Nuclear power plant; MATLAB/Simulink; FFT analysis; Load flow; Harmonic distortion; Power quality; Grid integration; Uranium fuel; Safety protocols; 159 MW reactor

Introduction

The renewed interest in nuclear energy can be ascribed to an urgent necessity to reduce the number of greenhouse gases and the ever-growing energy demand of the global community. Nuclear plants supply base-load power that is steady and reliable. This vegetation is characterized by its high energy levels and low carbon emissions in operations. Nuclear energy contributes to meeting the sustainable energy goals, and it reduces the reliance of the world on fossil fuels, says the International Atomic Energy Agency (IAEA) [1]. The traditional power generation systems using fossil fuels have a number of issues, including pollution, climate change, and scarcity of fuel.
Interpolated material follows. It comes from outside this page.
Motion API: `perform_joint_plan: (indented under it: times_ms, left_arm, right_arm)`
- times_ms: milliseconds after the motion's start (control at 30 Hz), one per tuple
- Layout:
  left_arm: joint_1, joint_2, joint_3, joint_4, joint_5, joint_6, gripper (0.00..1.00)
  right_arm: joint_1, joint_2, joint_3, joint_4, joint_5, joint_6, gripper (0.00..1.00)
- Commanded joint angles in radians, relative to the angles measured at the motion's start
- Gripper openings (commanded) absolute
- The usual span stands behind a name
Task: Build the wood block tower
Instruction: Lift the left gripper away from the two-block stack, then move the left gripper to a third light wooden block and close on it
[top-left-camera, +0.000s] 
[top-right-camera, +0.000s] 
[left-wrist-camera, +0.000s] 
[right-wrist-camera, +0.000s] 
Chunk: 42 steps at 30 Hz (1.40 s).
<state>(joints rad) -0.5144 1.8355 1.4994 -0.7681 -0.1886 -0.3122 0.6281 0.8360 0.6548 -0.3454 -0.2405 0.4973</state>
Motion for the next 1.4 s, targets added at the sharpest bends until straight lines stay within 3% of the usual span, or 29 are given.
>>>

However, when the reaction is carried out by using uranium-235 or plutonium-239, the amount of heat energy produced is very much, and this can be converted to electricity with minimal fuel requirements [2]. At this, nuclear power will take a significant place in renewable energy schemes and in those nations where economic growth is very rapid.

Nuclear energy systems deployment is subject to certain barriers, despite its advantages. These involve complex waste disposal strategies, fears of people for safety, and high capital investment. The catastrophes of the past, such as those in Chernobyl and Fukushima, have had immense influence on the public mind and the regulatory frameworks by which the modern plant design is played out [3]. All of these demonstrate just how essential it is to incorporate high-tech simulation tools during the initial phases of designing and assessing nuclear facilities. Such advances in computational modeling, particularly in the use of MATLAB/Simulink, allow engineers to simulate nuclear power systems in detail and, as they are able to do so, evaluate the thermal behavior, electrical load flow, and harmonic characteristics of systems under different operating situations [4]. By going through a simulation-based design process, you can conserve cash, make your system safer, and tune it to perfection before rolling it out physically. This project has a focus on the 159 MW nuclear power plant that rides on uranium and employs MATLAB/Simulink as its design and simulating tool. When the load flow is at the steady-state, we would like to calculate the dynamics of the load flow, the behavior of the current and voltage, and the Total Harmonic Distortion (THD). Wide analysis of the system's quality and its reliability can be carried out with the help of applying FFT analysis and modeling of real-world electrical components. This contribution to the growing body of knowledge on simulation-driven development of nuclear power system modeling reveals the importance of simulation-driven development in the transition to renewable energy infrastructure.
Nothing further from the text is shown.